Repeat the records below line by line, exactly, finishing on the line that contains "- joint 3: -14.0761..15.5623".

Content starts

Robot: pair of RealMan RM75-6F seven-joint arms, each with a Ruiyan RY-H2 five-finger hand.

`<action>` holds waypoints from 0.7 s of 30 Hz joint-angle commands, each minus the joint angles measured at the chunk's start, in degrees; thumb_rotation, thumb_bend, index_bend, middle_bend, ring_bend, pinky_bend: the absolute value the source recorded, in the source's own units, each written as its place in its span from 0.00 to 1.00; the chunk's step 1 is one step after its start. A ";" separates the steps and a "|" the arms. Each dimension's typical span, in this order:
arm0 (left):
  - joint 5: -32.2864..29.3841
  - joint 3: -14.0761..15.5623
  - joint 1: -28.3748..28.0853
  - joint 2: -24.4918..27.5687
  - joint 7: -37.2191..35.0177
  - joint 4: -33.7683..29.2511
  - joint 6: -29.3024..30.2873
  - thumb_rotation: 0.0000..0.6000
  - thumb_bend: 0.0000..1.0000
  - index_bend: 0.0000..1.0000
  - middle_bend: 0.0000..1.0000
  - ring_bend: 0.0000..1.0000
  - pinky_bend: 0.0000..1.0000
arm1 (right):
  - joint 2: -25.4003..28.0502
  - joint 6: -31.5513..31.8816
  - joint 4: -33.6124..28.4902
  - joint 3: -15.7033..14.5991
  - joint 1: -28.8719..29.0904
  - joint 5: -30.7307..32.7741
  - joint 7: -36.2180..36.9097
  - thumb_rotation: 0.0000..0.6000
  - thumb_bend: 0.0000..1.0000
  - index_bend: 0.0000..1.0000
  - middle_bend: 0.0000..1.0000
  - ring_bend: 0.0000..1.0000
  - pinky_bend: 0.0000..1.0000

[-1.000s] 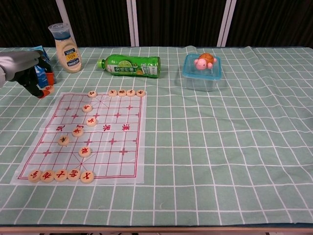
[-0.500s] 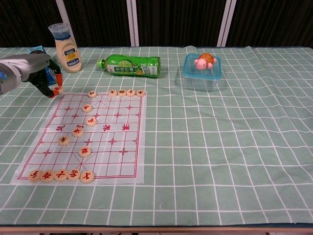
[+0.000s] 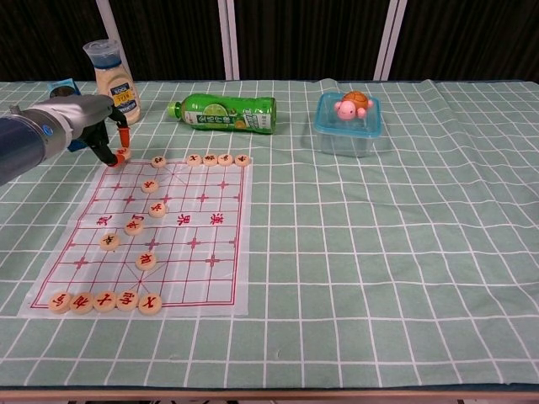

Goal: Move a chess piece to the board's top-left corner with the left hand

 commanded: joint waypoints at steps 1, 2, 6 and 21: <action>-0.22 -0.03 -0.51 -0.98 0.09 1.33 -0.88 1.00 0.36 0.51 1.00 0.98 1.00 | 0.03 -0.02 -0.07 0.03 0.02 0.01 0.06 1.00 0.32 0.00 0.00 0.00 0.00; -0.28 -0.02 -0.61 -1.22 0.13 1.69 -1.07 1.00 0.36 0.51 1.00 0.98 1.00 | 0.03 0.00 -0.07 0.04 0.01 0.03 0.06 1.00 0.32 0.00 0.00 0.00 0.00; -0.56 -0.16 -0.91 -2.04 0.34 3.00 -1.41 1.00 0.36 0.51 1.00 0.98 1.00 | 0.12 -0.04 -0.23 0.07 -0.02 0.15 0.23 1.00 0.32 0.00 0.00 0.00 0.00; -1.04 -0.41 -1.16 -3.26 1.45 5.04 -1.83 1.00 0.36 0.51 1.00 0.98 1.00 | 0.20 -0.15 -0.23 0.09 -0.05 0.23 0.61 1.00 0.32 0.00 0.00 0.00 0.00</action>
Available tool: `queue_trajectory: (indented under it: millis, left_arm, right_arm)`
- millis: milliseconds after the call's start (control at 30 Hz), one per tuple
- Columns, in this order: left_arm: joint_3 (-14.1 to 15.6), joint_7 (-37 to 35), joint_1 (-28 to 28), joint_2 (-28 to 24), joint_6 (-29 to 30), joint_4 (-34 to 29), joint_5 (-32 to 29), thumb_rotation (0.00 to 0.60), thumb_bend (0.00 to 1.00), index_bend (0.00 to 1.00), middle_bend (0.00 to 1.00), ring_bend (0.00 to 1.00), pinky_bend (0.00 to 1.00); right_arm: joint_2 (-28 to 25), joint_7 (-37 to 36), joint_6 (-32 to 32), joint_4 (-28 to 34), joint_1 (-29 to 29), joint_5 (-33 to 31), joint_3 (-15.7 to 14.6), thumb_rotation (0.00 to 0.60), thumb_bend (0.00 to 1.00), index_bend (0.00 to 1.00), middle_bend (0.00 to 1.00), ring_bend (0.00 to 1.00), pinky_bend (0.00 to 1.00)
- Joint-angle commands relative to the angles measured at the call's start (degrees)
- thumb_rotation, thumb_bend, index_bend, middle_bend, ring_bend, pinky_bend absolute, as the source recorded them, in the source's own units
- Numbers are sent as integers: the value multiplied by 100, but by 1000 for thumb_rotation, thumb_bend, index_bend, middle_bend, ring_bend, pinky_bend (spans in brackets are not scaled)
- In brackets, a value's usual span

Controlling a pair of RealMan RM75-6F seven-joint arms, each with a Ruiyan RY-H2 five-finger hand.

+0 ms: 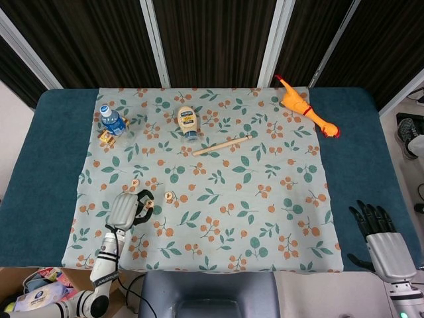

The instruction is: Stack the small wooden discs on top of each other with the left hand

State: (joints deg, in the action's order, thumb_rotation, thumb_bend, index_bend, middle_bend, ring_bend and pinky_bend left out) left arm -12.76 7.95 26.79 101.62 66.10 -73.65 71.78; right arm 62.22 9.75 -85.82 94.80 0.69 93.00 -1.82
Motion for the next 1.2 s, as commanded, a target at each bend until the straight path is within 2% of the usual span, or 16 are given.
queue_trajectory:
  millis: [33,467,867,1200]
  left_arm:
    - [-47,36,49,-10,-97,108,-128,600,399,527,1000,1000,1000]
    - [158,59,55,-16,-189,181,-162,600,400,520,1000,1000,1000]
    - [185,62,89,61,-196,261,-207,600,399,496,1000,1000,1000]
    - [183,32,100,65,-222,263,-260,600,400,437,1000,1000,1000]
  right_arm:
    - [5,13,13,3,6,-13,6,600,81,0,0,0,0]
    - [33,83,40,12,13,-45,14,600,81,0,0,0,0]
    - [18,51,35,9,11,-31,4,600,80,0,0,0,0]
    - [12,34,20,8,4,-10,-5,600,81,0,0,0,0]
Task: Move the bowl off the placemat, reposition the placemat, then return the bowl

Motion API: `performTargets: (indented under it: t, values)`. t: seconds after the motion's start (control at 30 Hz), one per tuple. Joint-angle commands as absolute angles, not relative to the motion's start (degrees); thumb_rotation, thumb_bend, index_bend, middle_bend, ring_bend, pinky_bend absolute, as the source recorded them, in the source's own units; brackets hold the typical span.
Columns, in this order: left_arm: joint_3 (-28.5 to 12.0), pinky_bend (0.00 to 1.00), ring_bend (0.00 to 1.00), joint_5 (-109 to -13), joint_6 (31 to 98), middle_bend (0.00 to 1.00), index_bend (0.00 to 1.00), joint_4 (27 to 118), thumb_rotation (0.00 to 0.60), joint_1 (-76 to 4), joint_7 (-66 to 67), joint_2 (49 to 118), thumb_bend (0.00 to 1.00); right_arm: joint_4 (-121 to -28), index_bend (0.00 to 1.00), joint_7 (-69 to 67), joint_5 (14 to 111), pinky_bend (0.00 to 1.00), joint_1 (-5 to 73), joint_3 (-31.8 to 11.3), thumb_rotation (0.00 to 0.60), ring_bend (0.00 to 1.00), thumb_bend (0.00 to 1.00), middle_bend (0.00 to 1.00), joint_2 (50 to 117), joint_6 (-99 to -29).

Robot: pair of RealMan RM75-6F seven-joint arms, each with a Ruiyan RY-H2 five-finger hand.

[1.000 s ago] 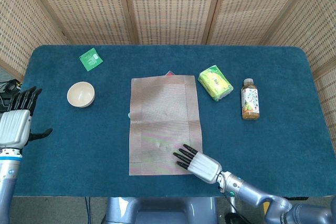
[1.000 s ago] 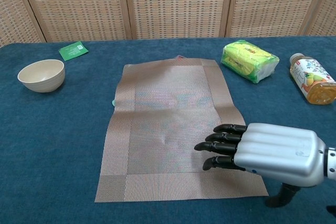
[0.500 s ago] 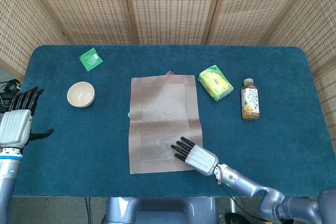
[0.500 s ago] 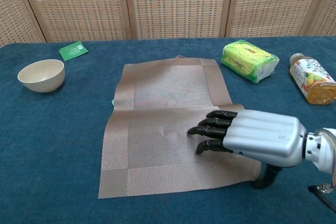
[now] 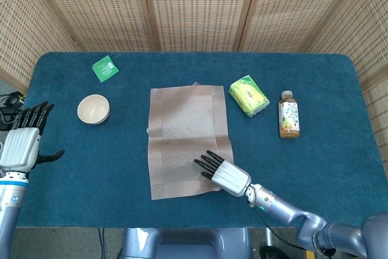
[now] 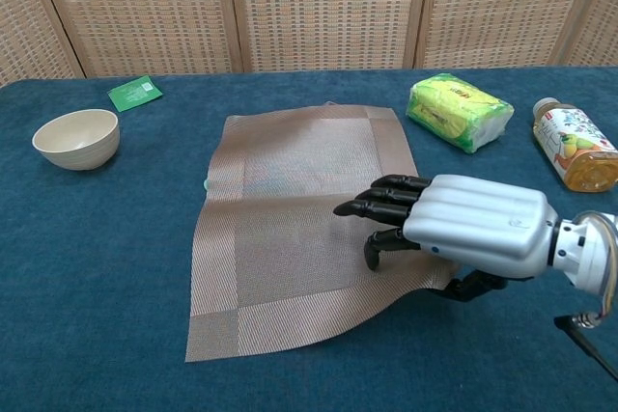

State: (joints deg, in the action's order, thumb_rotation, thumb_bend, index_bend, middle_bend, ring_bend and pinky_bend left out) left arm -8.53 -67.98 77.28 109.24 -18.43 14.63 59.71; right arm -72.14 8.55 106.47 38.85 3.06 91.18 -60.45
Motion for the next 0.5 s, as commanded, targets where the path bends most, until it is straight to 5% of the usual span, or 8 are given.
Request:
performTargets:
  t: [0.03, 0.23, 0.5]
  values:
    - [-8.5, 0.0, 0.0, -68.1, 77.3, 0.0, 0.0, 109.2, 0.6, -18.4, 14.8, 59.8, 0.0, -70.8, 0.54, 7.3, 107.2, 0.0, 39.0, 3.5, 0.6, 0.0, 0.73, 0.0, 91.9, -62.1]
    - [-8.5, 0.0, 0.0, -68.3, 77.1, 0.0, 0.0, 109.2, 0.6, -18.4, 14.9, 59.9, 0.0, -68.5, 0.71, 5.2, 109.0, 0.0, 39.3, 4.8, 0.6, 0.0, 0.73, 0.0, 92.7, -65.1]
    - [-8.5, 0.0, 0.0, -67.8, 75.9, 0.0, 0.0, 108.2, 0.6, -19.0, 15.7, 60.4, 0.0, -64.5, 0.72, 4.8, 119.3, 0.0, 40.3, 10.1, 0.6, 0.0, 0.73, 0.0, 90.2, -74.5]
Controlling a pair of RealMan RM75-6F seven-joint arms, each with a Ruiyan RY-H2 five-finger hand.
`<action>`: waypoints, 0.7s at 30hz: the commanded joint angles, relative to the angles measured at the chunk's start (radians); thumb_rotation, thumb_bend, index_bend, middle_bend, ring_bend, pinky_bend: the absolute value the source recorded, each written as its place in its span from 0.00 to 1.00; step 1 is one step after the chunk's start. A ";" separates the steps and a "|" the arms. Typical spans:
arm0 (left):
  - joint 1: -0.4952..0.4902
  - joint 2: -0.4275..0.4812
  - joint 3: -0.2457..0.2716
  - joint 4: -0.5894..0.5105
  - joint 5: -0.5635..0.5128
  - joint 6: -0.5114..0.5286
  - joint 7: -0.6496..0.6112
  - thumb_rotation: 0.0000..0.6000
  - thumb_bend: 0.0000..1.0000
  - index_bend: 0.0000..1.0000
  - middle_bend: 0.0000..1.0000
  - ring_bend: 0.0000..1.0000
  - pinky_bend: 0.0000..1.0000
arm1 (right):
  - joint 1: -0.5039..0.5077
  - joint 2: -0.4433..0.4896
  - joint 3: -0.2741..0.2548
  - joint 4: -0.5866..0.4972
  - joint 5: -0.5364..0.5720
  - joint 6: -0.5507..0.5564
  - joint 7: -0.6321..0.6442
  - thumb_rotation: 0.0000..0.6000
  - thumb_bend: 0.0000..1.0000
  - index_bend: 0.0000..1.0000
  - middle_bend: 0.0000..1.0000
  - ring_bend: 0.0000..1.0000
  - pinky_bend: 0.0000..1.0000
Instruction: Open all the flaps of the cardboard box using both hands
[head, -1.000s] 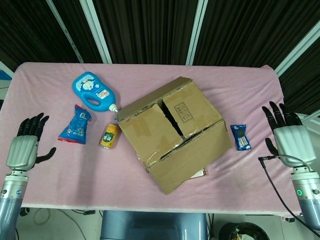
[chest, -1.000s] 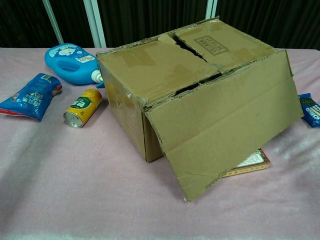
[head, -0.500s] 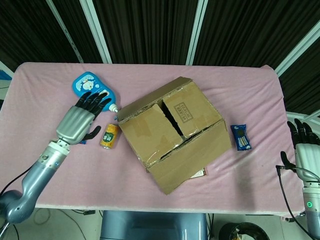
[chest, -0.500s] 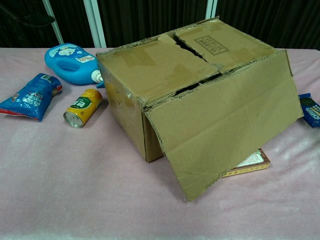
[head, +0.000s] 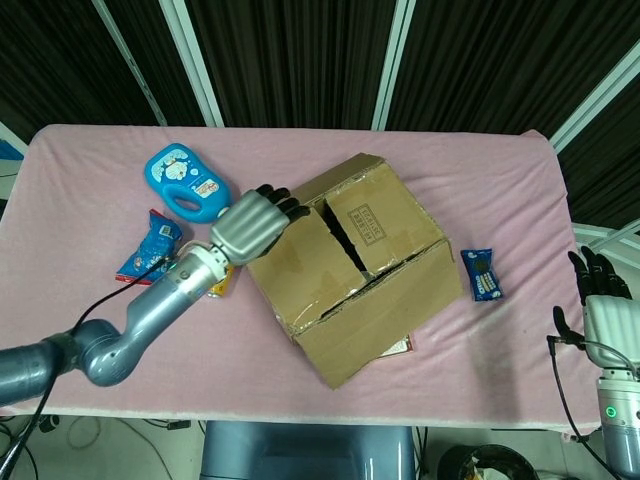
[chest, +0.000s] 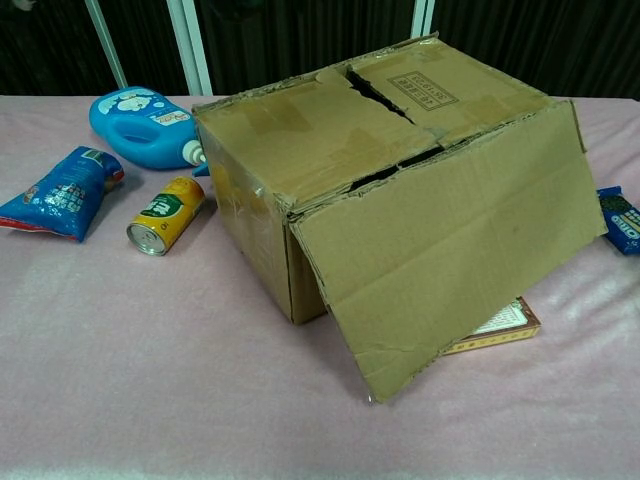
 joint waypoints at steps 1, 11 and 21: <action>-0.121 -0.087 0.034 0.103 -0.093 -0.045 0.068 1.00 0.72 0.26 0.32 0.22 0.31 | -0.008 -0.021 0.018 0.032 -0.007 -0.016 0.041 1.00 0.47 0.04 0.01 0.00 0.21; -0.297 -0.240 0.114 0.298 -0.201 -0.108 0.077 1.00 0.76 0.29 0.36 0.25 0.33 | -0.023 -0.028 0.046 0.059 0.001 -0.055 0.087 1.00 0.48 0.04 0.01 0.00 0.21; -0.382 -0.304 0.174 0.383 -0.248 -0.121 0.057 1.00 0.80 0.31 0.40 0.27 0.35 | -0.035 -0.029 0.068 0.063 0.010 -0.079 0.104 1.00 0.49 0.04 0.01 0.00 0.21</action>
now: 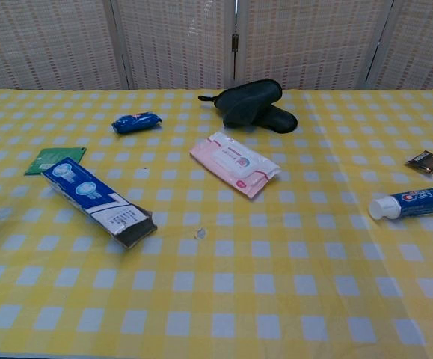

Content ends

**EXPECTED ANSWER:**
Robot: pair of RealMan RM75-6F seven-joint arms, each with a Ruiyan RY-H2 five-finger hand.

`<action>` holds waypoints from 0.7 s of 30 Hz joint-angle commands, each minus the joint angles measured at the chunk's start, in degrees; thumb_rotation, thumb_bend, index_bend, middle_bend, ring_bend, pinky_bend: the absolute value the source recorded, in the source's own units, each written as its place in its span from 0.00 to 1.00; the chunk's step 1 is one step after its start. A ";" separates the steps and a "|" the arms. Each dimension's typical span, in this order:
arm0 (left):
  - joint 5: -32.2864..29.3841
  - joint 3: -14.0761..15.5623

With this, the output is complete.